Find the radius and interval of convergence of the series.

???\sum^{\infty}_{n=1}\frac{(-1)^nn(x-4)^n}{3^n}???

Our series is

???a_n=\frac{(-1)^nn(x-4)^n}{3^n}???

To generate ???a_{n+1}???, we’ll replace ???n??? with ???n+1???, and get

???a_{n+1}=\frac{(-1)^{n+1}(n+1)(x-4)^{n+1}}{3^{n+1}}???

Now we can plug ???a_n??? and ???a_{n+1}??? into

???L=\lim_{n\to\infty}\left|\frac{a_{n+1}}{a_n}\right|???

and use the ratio test to find the radius of convergence.

???L=\lim_{n\to\infty}\left|\frac{\frac{(-1)^{n+1}(n+1)(x-4)^{n+1}}{3^{n+1}}}{\frac{(-1)^nn(x-4)^n}{3^n}}\right|???

???L=\lim_{n\to\infty}\left|\frac{(-1)^{n+1}(n+1)(x-4)^{n+1}}{3^{n+1}}\cdot\frac{3^n}{(-1)^nn(x-4)^n}\right|???

???L=\lim_{n\to\infty}\left|\frac{(-1)^{n+1}}{(-1)^n}\cdot\frac{(n+1)}{n}\cdot\frac{(x-4)^{n+1}}{(x-4)^n}\cdot\frac{3^n}{3^{n+1}}\right|???

???L=\lim_{n\to\infty}\left|(-1)^{n+1-n}\cdot\frac{n+1}{n}\cdot(x-4)^{n+1-n}\cdot\frac{1}{3^{n+1-n}}\right|???

???L=\lim_{n\to\infty}\left|-\frac{n+1}{n}\cdot x-4\cdot\frac13\right|???

???L=\lim_{n\to\infty}\left|-\frac{(n+1)(x-4)}{3n}\right|???

Since we’re dealing with absolute value brackets, the ???-1??? can be dropped.

???L=\lim_{n\to\infty}\left|\frac{(n+1)(x-4)}{3n}\right|???

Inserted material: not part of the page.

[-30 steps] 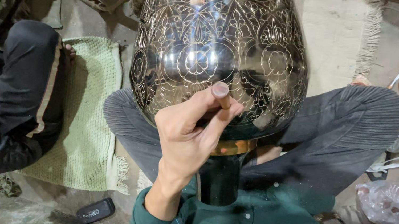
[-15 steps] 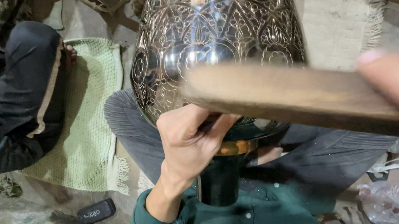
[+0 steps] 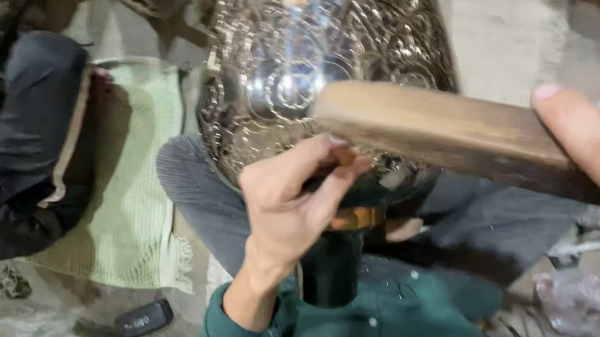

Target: The person sits cross-legged and uses a wooden mallet and a small chisel to engrave floral patterns into a large, dark metallic vessel. The person repeatedly taps the chisel to create fine lines on the surface.

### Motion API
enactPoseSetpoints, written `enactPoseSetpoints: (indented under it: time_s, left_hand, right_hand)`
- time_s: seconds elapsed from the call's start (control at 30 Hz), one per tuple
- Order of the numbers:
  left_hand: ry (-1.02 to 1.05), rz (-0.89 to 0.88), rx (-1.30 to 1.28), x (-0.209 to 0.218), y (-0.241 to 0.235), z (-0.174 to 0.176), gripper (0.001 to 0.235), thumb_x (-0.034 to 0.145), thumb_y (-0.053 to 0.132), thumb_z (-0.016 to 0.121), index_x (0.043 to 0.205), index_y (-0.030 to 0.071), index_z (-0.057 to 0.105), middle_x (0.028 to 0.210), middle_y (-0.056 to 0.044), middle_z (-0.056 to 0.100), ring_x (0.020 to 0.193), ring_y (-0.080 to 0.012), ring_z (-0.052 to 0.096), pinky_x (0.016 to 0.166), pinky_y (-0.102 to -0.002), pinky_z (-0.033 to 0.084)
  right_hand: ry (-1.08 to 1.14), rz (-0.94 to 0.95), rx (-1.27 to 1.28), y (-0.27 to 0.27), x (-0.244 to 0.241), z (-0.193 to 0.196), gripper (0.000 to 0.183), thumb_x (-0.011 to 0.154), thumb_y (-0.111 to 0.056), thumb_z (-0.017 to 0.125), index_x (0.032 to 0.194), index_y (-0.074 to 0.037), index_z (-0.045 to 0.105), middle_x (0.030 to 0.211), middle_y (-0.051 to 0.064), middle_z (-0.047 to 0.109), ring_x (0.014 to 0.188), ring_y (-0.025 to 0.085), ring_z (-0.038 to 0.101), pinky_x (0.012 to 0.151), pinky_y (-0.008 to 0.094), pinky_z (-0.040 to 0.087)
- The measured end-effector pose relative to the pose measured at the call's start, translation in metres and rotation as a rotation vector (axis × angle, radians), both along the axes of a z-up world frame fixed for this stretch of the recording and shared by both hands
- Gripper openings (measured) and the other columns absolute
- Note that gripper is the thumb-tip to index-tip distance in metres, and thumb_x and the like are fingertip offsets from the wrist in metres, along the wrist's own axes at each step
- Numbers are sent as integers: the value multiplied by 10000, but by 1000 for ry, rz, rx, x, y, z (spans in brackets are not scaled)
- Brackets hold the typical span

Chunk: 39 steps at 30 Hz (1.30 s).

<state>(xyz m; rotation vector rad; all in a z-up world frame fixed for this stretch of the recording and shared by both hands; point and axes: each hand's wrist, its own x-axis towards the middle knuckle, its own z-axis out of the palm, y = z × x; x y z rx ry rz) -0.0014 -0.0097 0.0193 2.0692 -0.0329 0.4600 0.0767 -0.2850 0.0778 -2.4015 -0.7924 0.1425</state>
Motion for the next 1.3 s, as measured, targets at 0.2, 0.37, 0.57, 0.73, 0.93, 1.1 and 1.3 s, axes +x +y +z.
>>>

Since it contains no ???n??? terms and therefore won’t be effected by the limit, we can pull the ???x-4??? out in front, as long as we keep in inside absolute value brackets since there are some values of ???x??? for which ???x-4??? would be negative.

???L=|x-4|\lim_{n\to\infty}\left|\frac{n+1}{3n}\right|???

Because evaluating the limit at this point would result in the indeterminate form ???\infty/\infty???, we’ll need to manipulate our fraction.

???L=|x-4|\lim_{n\to\infty}\left|\frac{n+1}{3n}\left(\frac{\frac{1}{n}}{\frac{1}{n}}\right)\right|???

???L=|x-4|\lim_{n\to\infty}\left|\frac{\frac{n}{n}+\frac{1}{n}}{\frac{3n}{n}}\right|???

???L=|x-4|\lim_{n\to\infty}\left|\frac{1+\frac{1}{n}}{3}\right|???

Evaluate the limit.

???L=|x-4|\frac{1+\frac{1}{\infty}}{3}???

???L=|x-4|\frac{1+0}{3}???

???L=\frac13|x-4|???

The ratio test tells us that our series converges when ???L<1???, so we’ll set ???L<1??? and manipulate the inequality into the form ???|x-a|<R???, where ???R??? is the radius of convergence.

???\frac13|x-4|<1???

???|x-4|<3???

With the inequality in this form, we can say that the radius of convergence of our series is ???R=3???.

To find the interval of convergence, we simply solve ???|x-4|<3??? for ???x???. To do this, we just take away the absolute value brackets and add ???-R??? to the left side of the inequality, like this:

???-3<x-4<3???

???-3+4<x-4+4<3+4???

???1<x<7???

Before we can say that this is the interval of convergence, we have to check the endpoints of the interval to see if the series converges at either or both of the endpoints. We can do this by plugging the endpoints back into the original series and then testing for convergence.

For ???x=1???:

???\sum^{\infty}_{n=1}\frac{(-1)^nn(1-4)^n}{3^n}???

???\sum^{\infty}_{n=1}\frac{(-1)^nn(-3)^n}{3^n}???

???\sum^{\infty}_{n=1}\frac{(-1)^nn(-1)^n(3)^n}{3^n}???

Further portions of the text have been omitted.